**Your assignment**. The required output is every line from the beginning of the entries below through the line that includes "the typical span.", copied exactly.

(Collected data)
----------
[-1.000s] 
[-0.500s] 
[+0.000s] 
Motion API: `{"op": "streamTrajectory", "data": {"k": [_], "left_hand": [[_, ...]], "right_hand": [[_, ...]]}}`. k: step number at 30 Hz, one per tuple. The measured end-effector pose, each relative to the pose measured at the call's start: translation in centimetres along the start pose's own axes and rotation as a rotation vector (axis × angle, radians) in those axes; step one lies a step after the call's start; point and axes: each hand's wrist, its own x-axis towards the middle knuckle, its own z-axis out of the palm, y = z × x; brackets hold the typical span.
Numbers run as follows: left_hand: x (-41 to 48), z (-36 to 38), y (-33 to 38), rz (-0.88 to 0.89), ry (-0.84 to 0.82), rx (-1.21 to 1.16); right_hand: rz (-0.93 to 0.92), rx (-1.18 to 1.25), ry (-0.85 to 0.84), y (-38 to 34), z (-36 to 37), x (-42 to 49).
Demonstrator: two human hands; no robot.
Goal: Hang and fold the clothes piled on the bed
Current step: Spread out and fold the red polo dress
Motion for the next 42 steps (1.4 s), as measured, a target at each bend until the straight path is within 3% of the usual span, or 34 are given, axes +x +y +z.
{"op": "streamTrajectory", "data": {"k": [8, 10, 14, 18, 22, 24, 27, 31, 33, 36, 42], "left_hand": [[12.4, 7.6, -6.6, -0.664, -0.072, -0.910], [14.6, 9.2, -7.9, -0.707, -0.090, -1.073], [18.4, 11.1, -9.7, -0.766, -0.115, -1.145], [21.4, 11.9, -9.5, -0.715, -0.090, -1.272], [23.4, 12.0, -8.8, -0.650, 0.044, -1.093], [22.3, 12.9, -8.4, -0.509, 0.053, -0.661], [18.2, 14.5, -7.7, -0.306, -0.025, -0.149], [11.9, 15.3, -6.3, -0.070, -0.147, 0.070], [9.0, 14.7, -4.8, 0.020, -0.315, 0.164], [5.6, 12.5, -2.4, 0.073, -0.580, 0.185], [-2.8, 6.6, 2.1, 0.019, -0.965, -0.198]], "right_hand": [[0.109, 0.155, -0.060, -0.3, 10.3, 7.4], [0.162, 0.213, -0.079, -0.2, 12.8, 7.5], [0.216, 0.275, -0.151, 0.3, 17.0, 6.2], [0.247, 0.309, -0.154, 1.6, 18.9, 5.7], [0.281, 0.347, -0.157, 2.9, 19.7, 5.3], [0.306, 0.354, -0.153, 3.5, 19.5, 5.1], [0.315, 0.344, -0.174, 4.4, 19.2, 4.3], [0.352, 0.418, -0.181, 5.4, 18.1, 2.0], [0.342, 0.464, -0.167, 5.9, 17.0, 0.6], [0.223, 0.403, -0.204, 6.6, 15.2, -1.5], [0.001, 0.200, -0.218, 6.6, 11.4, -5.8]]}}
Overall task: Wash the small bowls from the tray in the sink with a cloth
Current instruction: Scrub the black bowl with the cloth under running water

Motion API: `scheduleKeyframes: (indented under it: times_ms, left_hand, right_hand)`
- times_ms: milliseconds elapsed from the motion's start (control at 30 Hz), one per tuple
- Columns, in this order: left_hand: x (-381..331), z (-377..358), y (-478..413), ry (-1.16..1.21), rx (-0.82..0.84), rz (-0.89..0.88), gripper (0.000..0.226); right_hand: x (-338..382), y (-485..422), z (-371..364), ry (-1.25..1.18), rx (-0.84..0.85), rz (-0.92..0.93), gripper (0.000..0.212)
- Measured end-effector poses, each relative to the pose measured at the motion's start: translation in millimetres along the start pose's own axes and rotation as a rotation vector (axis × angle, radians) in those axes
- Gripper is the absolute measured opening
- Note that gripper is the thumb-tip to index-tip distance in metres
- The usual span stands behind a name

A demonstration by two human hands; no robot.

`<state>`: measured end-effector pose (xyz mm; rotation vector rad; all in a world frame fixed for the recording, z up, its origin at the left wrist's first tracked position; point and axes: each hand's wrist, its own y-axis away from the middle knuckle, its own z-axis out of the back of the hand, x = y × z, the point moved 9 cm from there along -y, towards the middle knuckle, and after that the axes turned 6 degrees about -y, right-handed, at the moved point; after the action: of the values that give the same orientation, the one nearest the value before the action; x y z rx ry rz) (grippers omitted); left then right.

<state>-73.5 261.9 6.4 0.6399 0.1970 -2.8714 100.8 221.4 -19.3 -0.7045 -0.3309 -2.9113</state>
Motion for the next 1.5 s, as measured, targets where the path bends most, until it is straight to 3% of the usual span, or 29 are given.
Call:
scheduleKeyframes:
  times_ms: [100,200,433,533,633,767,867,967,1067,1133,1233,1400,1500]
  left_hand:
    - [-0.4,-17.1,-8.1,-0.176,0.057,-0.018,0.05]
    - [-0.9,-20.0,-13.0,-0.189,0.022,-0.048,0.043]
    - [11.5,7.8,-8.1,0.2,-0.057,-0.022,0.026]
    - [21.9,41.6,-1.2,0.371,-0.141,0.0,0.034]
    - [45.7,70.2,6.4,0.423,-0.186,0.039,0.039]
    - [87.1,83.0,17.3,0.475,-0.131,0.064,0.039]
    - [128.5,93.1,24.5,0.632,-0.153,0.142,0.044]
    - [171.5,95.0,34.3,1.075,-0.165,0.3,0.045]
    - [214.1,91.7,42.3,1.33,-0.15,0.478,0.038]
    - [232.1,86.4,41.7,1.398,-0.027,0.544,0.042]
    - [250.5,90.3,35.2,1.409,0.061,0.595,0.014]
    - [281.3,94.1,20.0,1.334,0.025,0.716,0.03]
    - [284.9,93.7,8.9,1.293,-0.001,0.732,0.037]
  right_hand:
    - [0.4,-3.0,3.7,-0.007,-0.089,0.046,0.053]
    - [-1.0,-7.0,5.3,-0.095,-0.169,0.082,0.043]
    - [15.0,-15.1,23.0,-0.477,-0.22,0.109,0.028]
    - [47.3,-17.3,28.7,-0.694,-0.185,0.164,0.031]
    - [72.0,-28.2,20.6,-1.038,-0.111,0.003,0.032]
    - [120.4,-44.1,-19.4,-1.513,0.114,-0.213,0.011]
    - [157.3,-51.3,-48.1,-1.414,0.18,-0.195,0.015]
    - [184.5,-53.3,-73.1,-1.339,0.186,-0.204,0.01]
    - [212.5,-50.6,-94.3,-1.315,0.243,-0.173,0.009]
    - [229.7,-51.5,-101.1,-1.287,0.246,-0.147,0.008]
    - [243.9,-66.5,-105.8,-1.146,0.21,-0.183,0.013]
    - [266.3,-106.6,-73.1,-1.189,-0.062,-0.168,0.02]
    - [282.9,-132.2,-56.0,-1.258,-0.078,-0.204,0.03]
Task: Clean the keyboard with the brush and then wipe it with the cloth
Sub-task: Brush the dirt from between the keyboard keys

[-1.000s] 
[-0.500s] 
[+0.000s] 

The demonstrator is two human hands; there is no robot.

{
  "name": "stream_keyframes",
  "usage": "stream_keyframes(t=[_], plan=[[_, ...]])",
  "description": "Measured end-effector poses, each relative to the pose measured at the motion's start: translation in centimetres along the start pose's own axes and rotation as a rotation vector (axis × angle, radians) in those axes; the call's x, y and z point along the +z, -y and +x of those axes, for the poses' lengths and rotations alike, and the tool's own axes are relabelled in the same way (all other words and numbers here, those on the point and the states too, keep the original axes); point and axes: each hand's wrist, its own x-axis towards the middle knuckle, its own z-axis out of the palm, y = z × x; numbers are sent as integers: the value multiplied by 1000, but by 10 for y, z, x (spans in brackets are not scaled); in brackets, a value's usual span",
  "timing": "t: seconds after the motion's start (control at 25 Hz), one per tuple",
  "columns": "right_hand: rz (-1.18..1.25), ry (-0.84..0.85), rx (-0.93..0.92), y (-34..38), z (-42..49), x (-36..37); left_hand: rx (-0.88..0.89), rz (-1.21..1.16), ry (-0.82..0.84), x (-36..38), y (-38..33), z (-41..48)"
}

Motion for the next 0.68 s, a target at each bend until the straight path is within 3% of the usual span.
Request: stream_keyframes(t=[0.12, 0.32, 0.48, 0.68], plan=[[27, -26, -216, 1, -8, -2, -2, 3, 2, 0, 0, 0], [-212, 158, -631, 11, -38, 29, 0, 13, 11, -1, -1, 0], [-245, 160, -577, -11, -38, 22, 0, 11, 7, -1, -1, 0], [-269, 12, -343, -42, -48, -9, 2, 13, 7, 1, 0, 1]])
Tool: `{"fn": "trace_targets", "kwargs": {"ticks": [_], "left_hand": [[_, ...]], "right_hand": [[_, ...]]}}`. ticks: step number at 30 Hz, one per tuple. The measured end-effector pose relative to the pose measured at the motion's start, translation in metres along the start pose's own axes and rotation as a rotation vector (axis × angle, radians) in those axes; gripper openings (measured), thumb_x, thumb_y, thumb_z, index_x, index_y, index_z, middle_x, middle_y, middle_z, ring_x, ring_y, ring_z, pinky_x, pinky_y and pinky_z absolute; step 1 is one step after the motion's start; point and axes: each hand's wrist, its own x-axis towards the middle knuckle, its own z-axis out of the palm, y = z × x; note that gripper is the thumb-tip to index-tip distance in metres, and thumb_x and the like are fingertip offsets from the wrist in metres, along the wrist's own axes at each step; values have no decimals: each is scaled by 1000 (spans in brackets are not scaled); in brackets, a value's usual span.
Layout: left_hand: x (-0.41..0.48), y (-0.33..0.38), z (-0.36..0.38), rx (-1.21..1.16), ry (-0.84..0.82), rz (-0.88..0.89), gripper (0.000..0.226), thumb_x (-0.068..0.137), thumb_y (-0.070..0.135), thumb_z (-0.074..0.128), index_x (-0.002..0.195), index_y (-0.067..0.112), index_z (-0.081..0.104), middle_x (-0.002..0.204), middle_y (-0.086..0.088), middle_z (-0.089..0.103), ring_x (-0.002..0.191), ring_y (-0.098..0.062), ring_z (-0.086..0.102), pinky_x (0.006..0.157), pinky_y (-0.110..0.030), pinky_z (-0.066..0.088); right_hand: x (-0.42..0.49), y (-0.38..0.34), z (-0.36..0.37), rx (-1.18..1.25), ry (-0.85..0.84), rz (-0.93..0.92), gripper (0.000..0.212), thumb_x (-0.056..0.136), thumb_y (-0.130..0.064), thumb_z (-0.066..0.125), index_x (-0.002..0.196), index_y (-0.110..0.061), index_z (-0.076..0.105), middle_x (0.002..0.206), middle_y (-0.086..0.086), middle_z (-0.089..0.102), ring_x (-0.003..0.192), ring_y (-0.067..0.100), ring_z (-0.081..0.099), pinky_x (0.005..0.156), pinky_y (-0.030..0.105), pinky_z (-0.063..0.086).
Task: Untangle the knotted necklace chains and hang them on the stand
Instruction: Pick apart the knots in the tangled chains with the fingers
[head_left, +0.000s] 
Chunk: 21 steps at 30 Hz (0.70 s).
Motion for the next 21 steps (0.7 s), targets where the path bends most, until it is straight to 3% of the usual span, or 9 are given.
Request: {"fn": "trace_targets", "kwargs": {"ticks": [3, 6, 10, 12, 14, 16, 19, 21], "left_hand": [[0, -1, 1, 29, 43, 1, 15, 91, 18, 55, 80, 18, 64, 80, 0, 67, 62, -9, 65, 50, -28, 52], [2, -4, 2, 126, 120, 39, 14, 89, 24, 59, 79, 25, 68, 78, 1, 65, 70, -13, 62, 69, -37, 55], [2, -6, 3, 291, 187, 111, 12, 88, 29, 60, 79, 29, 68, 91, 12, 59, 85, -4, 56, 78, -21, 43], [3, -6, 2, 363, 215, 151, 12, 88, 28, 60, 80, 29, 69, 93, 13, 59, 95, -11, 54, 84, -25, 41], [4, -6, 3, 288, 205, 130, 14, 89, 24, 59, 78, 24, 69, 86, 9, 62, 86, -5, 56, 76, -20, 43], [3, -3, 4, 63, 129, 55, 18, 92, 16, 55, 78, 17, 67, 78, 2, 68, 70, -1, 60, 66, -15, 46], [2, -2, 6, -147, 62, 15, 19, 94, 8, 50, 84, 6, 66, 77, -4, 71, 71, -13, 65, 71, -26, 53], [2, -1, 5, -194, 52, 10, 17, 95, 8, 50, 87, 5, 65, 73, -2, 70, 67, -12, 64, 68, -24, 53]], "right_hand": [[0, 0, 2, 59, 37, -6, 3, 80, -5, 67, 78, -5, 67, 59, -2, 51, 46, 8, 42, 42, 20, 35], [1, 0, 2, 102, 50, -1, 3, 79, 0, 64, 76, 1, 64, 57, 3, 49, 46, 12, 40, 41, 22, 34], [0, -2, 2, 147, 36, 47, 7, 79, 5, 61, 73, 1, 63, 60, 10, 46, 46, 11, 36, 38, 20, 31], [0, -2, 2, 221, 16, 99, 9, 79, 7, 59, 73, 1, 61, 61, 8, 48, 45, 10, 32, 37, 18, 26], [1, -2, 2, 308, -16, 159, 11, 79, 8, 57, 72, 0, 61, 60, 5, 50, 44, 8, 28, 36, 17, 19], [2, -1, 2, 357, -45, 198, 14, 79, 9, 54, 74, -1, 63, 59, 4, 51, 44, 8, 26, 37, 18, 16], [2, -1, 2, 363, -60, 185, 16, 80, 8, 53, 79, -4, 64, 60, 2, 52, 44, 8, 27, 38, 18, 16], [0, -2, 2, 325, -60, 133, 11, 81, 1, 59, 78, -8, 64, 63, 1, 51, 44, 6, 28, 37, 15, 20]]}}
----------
**Task result**.
[-1.000s] 
[-0.500s] 
[+0.000s] 
Motion API: `{"op": "streamTrajectory", "data": {"k": [_], "left_hand": [[_, ...]], "right_hand": [[_, ...]]}}`. k: step number at 30 Hz, one per tuple. The measured end-effector pose, each relative to the pose measured at the call's start: translation in centimetres along the start pose's own axes and rotation as a rotation vector (axis × angle, radians) in those axes; step one lies a step after the call's start; point and axes: each hand's wrist, its own x-axis towards the middle knuckle, its own z-axis out of the palm, y = z × x; brackets hold the typical span.

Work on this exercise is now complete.